Supplied material →
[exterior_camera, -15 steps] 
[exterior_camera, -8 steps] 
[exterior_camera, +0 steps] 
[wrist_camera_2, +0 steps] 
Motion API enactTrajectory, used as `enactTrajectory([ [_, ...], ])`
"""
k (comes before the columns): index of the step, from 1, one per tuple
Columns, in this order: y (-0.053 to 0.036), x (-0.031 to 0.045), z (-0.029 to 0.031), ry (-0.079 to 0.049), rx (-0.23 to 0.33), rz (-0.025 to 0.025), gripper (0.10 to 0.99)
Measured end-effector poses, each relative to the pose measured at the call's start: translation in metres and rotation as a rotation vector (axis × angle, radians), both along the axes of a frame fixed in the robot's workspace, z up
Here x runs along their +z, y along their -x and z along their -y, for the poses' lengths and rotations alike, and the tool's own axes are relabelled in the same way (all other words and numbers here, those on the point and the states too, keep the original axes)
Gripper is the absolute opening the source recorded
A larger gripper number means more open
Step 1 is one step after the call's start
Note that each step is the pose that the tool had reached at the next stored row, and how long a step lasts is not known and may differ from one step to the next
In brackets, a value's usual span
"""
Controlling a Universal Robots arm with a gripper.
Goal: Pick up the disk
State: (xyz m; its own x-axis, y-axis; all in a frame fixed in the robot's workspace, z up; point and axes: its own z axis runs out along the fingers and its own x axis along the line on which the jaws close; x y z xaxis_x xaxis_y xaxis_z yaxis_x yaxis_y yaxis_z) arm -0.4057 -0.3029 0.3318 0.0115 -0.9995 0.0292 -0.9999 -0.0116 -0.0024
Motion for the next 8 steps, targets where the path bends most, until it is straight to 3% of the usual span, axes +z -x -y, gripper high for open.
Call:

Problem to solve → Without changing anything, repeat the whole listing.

Expected answer →
[exterior_camera, -15 steps] 
[exterior_camera, -8 steps] 
[exterior_camera, +0 steps] 
[wrist_camera_2, +0 steps] 
Motion API enactTrajectory, used as `enactTrajectory([ [_, ...], ])`
"""
k (comes before the columns): index of the step, from 1, one per tuple
Columns, in this order: y (-0.053 to 0.036), x (-0.031 to 0.045), z (-0.029 to 0.031), ry (-0.079 to 0.049), rx (-0.23 to 0.33), rz (-0.025 to 0.025), gripper (0.10 to 0.99)
Measured end-effector poses, each relative to the pose measured at the call's start: translation in metres and rotation as a rotation vector (axis × angle, radians), both along the axes of a frame fixed in the robot's workspace, z up
Here x runs along their +z, y along their -x and z along their -y, for the poses' lengths and rotations alike, and the tool's own axes are relabelled in the same way (all other words and numbers here, those on the point and the states too, keep the original axes)
Gripper is the absolute opening the source recorded
A larger gripper number means more open
Step 1 is one step after the call's start
Note that each step is the pose that the tool had reached at the next stored row, and how long a step lasts is not known and may differ from one step to the next
In brackets, a value's usual span
"""
Controlling a Universal Robots arm with a gripper.
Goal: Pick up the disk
State: (xyz m; its own x-axis, y-axis; all in a frame fixed in the robot's workspace, z up; point and axes: its own z axis runs out along the fingers and its own x axis along the line on which the jaws close; x y z xaxis_x xaxis_y xaxis_z yaxis_x yaxis_y yaxis_z) arm -0.4057 -0.3029 0.3318 0.0115 -0.9995 0.0292 -0.9999 -0.0116 -0.0024
Motion for the next 8 steps, targets where the path bends most, until it is straight to 3% of the usual span, axes +z -x -y, gripper high for open.
Call:

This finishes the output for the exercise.